Sanfelice said, “I need to go to the bathroom.”
“In a sec, hon,” said Milo.
No argument.
Passant said, “The moment you met Des it was pretty clear he was after one thing.”
I said, “Marjorie said he was pretty direct, just came out and asked.”
“At first, I thought it was gross. Like, are you kidding? But the way he did it made it not gross.”
“How so?”
“Not pushy, kind of ... friendly. Des made it all real friendly.”
Her foot rested on mine. Pressure just short of pain. I slid away. She smiled.
“Was it a onetime thing, or did—”
“Seven times for me. Lucky seven.”
Bettina Sanfelice gasped.
“I know I told you three, Teen. Didn’t want to freak you out but it was seven. Now you’re gonna ask why wasn’t it eight? I don’t know, it just kind of stopped. Like he’d become my brother or something.”
I said, “Too friendly.”
“Yup.”
“Did Des take you anywhere in particular?”
“Coffee,” she said. “Sometimes food.” Back to caressing my shoe with her sneaker. “Afterward.”
“Was there a particular place for before?”
She faced me. “You really are personal. No, there wasn’t any one place. He took me to sites.”
“Building sites?”
“He just called them sites. Like unfinished buildings, or sometimes there was just dirt, sometimes parts of buildings. When there was just dirt, he had a blanket in his car. Basically, he got off doing it outdoors. A lot of people do.”
I said, “Where were these sites?”
“I don’t know the street, it was dark ... they were all in the Valley—is that where he got killed? In the Valley?”
“No,” I said.
“Well, with me it was always in the Valley. He’d pick me up at my apartment, say he had a new site.”
Bettina Sanfelice mumbled unintelligibly.
Sheryl Passant said, “Now you can tell them about Des and you.”

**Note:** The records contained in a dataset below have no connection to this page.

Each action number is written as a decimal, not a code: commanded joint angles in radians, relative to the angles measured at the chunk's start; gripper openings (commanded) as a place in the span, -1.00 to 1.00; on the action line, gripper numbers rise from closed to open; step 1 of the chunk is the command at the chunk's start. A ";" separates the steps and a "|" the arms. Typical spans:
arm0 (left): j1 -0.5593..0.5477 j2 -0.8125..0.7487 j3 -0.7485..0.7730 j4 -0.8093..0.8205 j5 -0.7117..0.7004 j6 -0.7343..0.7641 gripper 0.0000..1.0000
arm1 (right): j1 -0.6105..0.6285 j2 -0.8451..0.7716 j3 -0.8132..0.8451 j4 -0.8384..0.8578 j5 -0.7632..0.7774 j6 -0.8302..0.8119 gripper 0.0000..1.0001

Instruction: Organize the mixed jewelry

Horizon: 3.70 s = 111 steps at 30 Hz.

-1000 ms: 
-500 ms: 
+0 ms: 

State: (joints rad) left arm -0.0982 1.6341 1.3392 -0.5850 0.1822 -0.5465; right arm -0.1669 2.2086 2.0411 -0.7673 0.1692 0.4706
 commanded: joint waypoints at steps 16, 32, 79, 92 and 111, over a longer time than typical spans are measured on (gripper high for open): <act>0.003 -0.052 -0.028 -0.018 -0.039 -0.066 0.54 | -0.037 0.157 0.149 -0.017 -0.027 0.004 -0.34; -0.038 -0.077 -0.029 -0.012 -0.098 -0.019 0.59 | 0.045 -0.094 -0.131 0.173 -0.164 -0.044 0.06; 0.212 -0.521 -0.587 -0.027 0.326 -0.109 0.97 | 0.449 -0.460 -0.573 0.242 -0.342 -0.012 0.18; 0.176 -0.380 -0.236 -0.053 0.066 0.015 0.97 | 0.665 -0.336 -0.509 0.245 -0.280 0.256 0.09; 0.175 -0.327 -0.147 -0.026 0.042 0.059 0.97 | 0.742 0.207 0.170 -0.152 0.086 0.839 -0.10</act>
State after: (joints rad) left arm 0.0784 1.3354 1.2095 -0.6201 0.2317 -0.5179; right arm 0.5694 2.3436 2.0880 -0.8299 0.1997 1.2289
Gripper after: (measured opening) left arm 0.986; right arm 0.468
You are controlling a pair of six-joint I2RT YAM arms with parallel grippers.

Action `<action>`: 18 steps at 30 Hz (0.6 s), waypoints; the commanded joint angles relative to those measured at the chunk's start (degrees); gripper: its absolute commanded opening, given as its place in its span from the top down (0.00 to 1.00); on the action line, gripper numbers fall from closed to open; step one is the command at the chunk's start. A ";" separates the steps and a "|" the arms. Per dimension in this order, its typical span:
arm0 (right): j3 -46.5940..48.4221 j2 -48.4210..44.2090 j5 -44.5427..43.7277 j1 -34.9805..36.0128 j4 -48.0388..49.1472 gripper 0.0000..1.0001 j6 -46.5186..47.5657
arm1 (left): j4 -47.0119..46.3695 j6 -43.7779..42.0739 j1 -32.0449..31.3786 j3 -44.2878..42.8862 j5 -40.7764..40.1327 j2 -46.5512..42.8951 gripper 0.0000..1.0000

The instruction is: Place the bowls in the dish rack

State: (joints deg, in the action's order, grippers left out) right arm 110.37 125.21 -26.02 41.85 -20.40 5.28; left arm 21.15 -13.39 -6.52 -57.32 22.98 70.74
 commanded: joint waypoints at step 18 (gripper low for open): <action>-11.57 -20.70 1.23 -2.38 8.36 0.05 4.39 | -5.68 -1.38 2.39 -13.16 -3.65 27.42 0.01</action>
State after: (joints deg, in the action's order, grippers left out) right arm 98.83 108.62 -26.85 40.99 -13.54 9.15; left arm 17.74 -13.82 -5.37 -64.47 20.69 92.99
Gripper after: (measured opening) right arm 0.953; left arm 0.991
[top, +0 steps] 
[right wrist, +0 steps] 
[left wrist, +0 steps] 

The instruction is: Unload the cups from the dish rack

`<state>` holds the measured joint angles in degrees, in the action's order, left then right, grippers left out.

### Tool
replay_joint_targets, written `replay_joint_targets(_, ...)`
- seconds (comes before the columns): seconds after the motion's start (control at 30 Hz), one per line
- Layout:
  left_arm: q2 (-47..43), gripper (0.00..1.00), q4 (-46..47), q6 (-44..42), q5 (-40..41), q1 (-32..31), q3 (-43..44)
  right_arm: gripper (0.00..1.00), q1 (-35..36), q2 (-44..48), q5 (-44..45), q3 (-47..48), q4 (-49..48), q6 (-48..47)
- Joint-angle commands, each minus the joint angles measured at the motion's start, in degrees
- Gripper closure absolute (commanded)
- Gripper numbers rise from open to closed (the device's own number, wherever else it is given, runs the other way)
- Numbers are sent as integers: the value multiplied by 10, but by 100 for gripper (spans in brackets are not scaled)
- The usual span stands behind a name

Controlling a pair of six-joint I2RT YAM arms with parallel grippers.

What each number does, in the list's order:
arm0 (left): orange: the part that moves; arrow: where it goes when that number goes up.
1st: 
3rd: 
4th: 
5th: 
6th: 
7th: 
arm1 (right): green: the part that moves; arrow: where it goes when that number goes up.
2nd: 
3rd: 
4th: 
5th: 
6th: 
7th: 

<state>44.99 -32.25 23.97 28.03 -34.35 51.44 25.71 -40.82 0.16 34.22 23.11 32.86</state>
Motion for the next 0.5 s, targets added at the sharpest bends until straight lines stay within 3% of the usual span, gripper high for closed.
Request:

I said, “I think we know enough.”
“You said it was two, Teen. Remember what I said when you told me that? Two for the road. You said he took you to sites, also.”
Sanfelice whimpered.
I said, “We’re fine, Tina—”
Passant reached across the table for her friend’s hand. “Chill, Teen, no one’s going to tell your mom. They don’t care about us, they care about who killed Des.”
“Any ideas about that?”
Both women shook their heads.
I said, “Marjorie Holman told us she and Des had a one-night stand. Do you think that’s true?”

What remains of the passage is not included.